Spotlight on Career and Technical Education Programs at Pleasant Ridge High School


Posted Date: 02/06/2017

     This month’s spotlight on CTE (Career and Technical Education) programs offered at Pleasant Ridge High School features sophomore Norman Highfill and Gary Silvers’ Animal Science Pathway.  Norman has been very involved in the Agriculture Education program at the high school, having taken Intro to Agriculture and Weldingas a freshman and he is currently enrolled in Animal Science and Advanced Welding.  He has also participated in several Career Development Events (CDE), which in everyday language are the judging contests the PRHS FFA chapter has been so successful in over the years.  Norman, only in his second year of judging at the high school level, has been recognized for his judging skills.

     Norman has indicated he would like to run a feedlot when he completes his formal education. Norman assists his father with the day-to-day running of the family farm where they have approximately 80 head of cattle.  Norman will be able to utilize the skills he has acquired in the classes within the Animal Science Pathway.  For a student, such as Norman, to be a Pathway Completer, he has to take an Introductory Level course (Intro to Agriculture), a Technical Level course (Animal Science) and an Application Level course (he will choose from Advanced Animal Science, Ag Business Management, or an Ag Internship course).  
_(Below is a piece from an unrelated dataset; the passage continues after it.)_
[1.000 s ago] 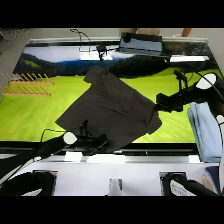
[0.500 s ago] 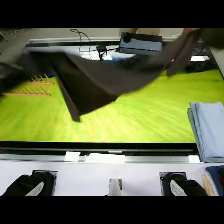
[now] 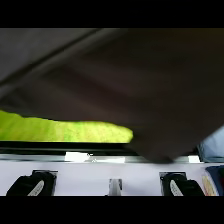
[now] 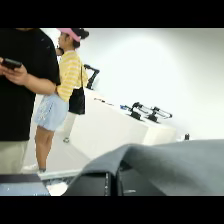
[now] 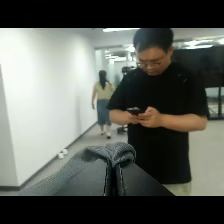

     To pursue his interest in becoming a feedlot manager, it will benefit Norman to continue his education past high school.  With the courses available through theAnimal Science Pathway at PRHS, Norman can qualify for college credit from a community college. These credits can be transferred to a four-year college or university where he can obtain a degree in Animal Science, with an emphasis in Livestock Nutrition, something he wants to pursue for his career goals. 

     The opportunities that Norman, and other students with similar interests, have at Pleasant Ridge High School will help our students accomplish their career goals.  All of the coursework needed to complete the Pathway is offered at the high school and Norman’s involvement with CDE’s will enhance his chances of getting scholarship offers that will reduce the financial responsibilities on him and his family. 

     There are a significant number of majors, and job opportunities, for students who are interested in the Agriculture field. To be specific, out of the 22 million people who directly work within the agricultural industry only 2 million are actively involved in "farming" on a daily basis (Bureau of Labor Statistics). The vast majority work as either food/agricultural scientists or in business related careers, such as marketing and merchandising. Through the courses offered through the Animal Science Pathway, as well as the other pathways in place at PRHS, students are allowed to discover what they may want to do after graduation from high school.